Let me explain for the non-professionals that this is not unusual. It is a normal way of proceeding in market researches. However, the companies that sell and buy market researches, conducted through the use of Access Panels, know that they do not offer “the truth,” but merely indicate a trend. The problem is that in this case the public opinion has been told that the figures were “true.” The INSEE inspectors note that an Access Panel includes only those in the general population that have a good Internet literacy and are willing to participate in online surveys.

Obviously, this excludes large parts of the population. Second, even among the members of the Access Panel selected for the research, “81% did not activate the link, notwithstanding two reminders.” Third, while the methodologies of INSERM and IFOP, which are highly respected organizations are known, much less is known about how Bilendi, which managed the Access Panel, operates.

Again, one should not suspect conspiracies here. Market research companies defend the confidentiality of their Access Panels and their methods because this is, after all, what they sell. However, there is a widespread debate about Internet market research companies, their methods, and their Access Panels, and within this debate skeptical opinions about the results are often formulated by scholars and professionals.

Keeping in mind that the INSEE inspectors opinion had been solicited to help CIASE answer the Catholic academics’ criticism, it is highly significant that they note that they “cannot guarantee that there is not a significant bias that may have affected the final results. It is the Access Panel phase that prevents us to come to totally reassuring conclusions.” Obviously, the inspectors “cannot state that the estimations are far away from the true figures either.” Simply, they don’t know. While serious institutions have been involved, “nothing can guarantee that the Access Panel did not have an unbalanced structure,” which in this case would have generated unreliable results. And, just as the inspectors don’t know, we don’t know.

Journalists have commented the INSEE inspector document and the controversy, but I am not sure they fully appreciate the technical problems. A journalist specialized in religious issues such as Jean-Marie Guénois noted in Le Figaro how far the CIASE report figures were from different works counting the victims who started a legal or canonical action (4,832, according to a study of the École pratique des hautes études, EPHE) or who answered a previous request for witnesses by the same CIASE (2,738).

There are good reasons to argue that these figures were too low: for a number of reasons, many victims do not testify and do not file actions. Yet, many doubts on the spectacularly higher CIASE 2021 estimation remain.

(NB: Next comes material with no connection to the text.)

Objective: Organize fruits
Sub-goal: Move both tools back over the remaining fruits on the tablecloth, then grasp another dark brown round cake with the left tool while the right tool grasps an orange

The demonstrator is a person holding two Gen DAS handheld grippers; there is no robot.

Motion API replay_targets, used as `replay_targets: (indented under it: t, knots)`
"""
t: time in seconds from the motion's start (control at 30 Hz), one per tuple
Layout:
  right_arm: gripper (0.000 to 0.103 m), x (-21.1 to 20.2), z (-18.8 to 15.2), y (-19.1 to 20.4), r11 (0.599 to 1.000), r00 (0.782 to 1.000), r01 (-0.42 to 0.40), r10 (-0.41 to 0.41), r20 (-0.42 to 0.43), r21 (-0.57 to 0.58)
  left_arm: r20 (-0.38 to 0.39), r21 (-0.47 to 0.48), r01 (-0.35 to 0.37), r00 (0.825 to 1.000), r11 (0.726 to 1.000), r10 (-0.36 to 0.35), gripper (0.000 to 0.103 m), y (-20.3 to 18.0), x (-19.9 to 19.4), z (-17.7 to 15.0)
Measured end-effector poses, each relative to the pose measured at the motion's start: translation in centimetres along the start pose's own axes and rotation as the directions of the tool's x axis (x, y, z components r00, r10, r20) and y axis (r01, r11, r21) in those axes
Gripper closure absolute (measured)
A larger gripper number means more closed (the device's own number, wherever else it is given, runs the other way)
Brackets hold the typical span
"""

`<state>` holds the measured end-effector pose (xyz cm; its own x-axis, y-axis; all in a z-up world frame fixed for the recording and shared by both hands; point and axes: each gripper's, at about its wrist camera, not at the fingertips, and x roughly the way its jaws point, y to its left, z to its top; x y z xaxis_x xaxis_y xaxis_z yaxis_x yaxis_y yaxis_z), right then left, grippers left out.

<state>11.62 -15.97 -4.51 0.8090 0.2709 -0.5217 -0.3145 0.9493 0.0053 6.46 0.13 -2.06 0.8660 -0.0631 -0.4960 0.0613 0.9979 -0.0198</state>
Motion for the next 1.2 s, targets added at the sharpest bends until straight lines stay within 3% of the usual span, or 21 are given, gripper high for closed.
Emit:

My conclusion is that there is no conspiracy and nothing specially sinister in the CIASE/INSERM/IFOP way of calculating, as normal methods used in normal researches were used. As the INSEE inspectors write, there are elements indicating that the CIASE results may be close to the reality, but there are other elements that would lead to the conclusion that they are “fragile” and uncertain. It would perhaps be important to explain to the general public that these are hypothetical estimations obtained through mathematical formulas.

Let me reiterate once again that even if one concludes that the “fragility” evidenced by the INSEE inspectors supports the conclusion that the CIASE figures are exaggerated, this does not change the fact that thousands, and probably tens of thousands—although perhaps not hundreds of thousands—of French citizens were sexually abused between 1950 and 2020 in a Catholic context, most of them by the clergy; that this could not have happened without serious shortcomings and, in some cases, complicity by the bishops; and that the tragedy evidences systemic problems in the Catholic Church that should be acknowledged and addressed.

On the other hand, a serious and necessarily technical discussion on the figures may help those called to study preventive measures for the future. Accusing those who doubt the CIASE numbers of trying to justify the crimes that manifested themselves within the Catholic Church is worse than a misunderstanding. It is a form of intolerance, which makes any serious discussion impossible.